As a believer working out his discipleship, I’ve discovered that humility and openness is always the way of keeping one tethered to reality.  However, I have a fear that I will break loose and never come out again.  I MUST live in “brokenness”.  (So in a strange way, following Jesus Christ is easier.)

Also, I must be open to things that will invalidate my delusion.  Even if I’m 99% convinced, that 1% will cause me to consider thinking through a scenario.  Truth is your best friend when you are challenging a delusional paranoid.  But it has to be gently applied. Life doesn’t have be lived this way. Also, delusions will often ‘morph’ and change and take on modified characteristics. This seems to be part of the mental illness, but can also indicate demonic oppression (or both even).

A psychiatrist should be informed in most cases. Very often meds will be necessary to get you through this time, but not always.
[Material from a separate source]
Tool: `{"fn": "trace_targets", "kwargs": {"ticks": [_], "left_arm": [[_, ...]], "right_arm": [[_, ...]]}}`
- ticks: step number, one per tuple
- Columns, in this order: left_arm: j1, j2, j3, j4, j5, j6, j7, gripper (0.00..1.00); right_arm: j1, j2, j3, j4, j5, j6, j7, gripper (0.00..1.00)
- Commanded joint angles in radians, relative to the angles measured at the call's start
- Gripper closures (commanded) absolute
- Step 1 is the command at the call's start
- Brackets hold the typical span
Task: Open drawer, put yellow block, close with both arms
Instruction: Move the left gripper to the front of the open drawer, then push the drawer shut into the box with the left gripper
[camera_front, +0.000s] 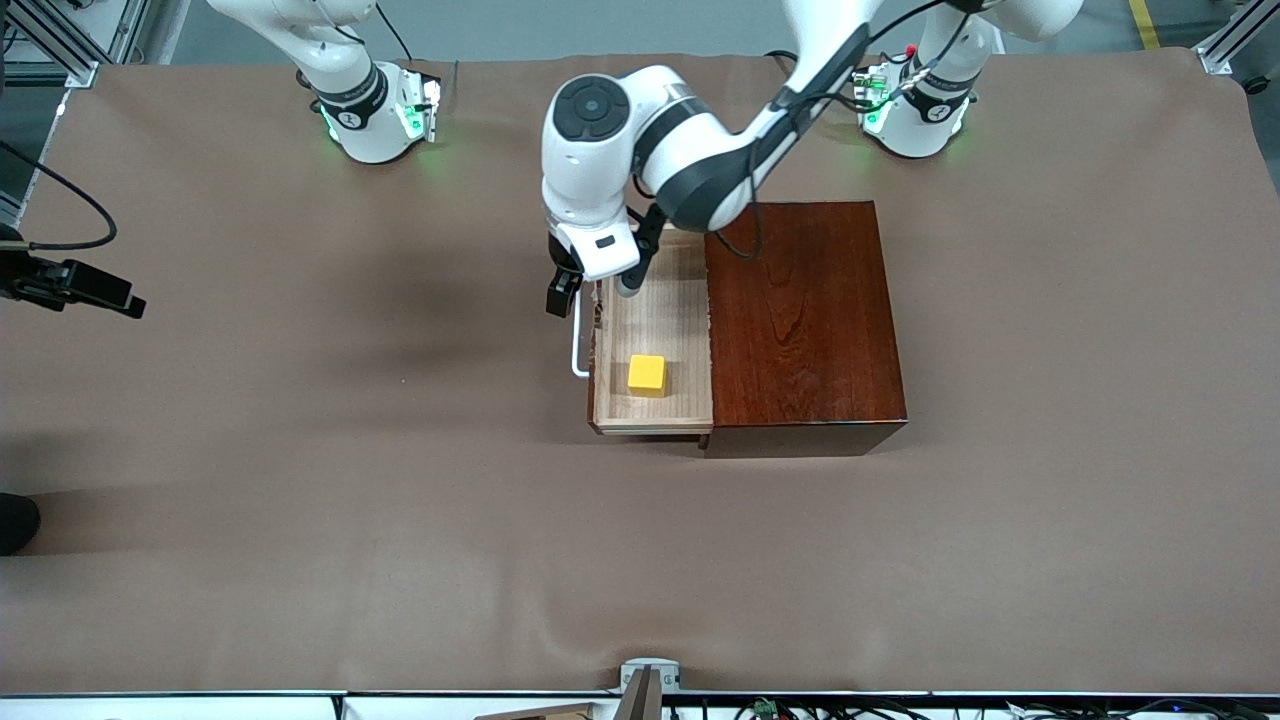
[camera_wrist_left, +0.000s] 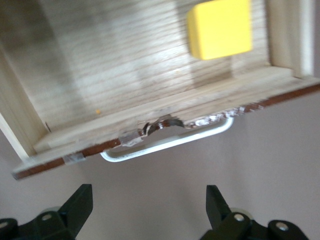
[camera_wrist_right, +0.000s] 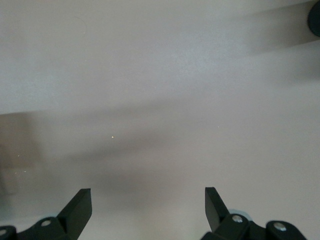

But sometimes.

Praying for delusional behavior

People have prayed for me, more then I have prayed for myself.  Your intercession bridges a gap over this illness.  When you pray, you power up the energy cells and get instructions.  It may mean wait, or proceed.  Every person and situation is different.

“Do not believe that he who seeks to comfort you lives untroubled among the simple and quiet words that sometimes do you good. His life has much difficulty and remains far behind yours. Were it not otherwise he would never been able to find these words.”
Rainer Maria Rilke
Prayer is always the best approach.

So many delusions and so little time. They will vary from person-to-person. An active prayer may help, “Lord, may it be the real me who touches the real You.” Remember, Jesus stands at the right hand of his Father praying for you [which can’t be all bad].

 
 “Who is to condemn? Christ Jesus is the one who died—more than that, who was raised—who is at the right hand of God, who indeed is interceding for us.”